▶ DESCRIPTION OF THE TASK: Report each line of the entries that includes "target" by copying it.

**** RECORDS TO USE

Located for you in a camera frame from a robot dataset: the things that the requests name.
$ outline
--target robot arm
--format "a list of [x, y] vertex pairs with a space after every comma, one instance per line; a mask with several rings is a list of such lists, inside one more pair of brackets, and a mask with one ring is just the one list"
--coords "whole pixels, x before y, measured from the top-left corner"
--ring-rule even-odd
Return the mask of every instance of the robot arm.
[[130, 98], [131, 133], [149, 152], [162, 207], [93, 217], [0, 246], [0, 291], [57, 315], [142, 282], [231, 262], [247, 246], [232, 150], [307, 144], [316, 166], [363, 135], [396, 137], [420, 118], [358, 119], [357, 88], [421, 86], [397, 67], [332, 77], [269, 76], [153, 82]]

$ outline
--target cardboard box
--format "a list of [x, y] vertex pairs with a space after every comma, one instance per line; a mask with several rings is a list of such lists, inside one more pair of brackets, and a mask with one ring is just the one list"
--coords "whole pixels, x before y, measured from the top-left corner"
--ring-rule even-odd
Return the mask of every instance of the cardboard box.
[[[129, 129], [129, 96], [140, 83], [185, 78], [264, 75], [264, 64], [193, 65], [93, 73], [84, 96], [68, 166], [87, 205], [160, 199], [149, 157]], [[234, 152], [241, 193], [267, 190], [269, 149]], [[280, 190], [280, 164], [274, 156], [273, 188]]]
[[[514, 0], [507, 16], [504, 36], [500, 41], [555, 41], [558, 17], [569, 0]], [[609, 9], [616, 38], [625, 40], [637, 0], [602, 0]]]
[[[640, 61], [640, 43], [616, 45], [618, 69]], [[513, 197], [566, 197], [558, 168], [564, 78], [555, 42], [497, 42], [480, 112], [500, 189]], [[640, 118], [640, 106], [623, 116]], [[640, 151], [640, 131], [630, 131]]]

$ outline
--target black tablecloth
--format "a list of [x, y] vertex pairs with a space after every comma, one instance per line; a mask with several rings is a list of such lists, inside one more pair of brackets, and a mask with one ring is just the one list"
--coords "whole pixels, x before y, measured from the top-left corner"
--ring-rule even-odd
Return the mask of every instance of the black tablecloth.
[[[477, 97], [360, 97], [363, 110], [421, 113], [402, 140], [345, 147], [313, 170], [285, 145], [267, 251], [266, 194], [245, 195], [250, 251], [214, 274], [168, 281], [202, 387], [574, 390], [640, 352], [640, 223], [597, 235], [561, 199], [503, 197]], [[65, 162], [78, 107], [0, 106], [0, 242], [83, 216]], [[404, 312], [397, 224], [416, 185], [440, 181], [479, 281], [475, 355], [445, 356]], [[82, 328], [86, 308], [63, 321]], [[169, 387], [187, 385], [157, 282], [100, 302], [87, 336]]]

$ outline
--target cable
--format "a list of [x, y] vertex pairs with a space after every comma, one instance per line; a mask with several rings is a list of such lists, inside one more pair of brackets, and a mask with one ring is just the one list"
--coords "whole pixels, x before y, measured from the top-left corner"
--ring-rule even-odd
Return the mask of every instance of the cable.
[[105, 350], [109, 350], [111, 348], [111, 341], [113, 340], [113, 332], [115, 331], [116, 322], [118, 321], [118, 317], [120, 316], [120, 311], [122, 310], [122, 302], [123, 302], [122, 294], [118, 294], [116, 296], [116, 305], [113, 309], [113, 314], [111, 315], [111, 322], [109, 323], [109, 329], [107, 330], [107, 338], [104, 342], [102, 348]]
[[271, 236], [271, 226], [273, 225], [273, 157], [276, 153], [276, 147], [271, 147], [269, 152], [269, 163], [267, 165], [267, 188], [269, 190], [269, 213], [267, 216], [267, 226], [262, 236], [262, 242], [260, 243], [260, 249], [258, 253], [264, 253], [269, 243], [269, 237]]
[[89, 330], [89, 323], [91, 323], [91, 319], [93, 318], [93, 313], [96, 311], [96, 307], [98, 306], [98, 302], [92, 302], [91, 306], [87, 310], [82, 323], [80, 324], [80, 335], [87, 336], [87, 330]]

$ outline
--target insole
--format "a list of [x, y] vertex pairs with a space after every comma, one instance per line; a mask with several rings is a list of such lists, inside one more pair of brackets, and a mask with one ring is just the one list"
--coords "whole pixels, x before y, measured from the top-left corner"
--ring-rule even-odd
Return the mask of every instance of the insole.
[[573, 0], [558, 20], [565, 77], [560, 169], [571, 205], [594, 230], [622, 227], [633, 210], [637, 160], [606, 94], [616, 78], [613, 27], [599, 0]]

********

▶ WRITTEN SOLUTION:
--target robot arm
--target cardboard box
--target black tablecloth
--target cable
--target insole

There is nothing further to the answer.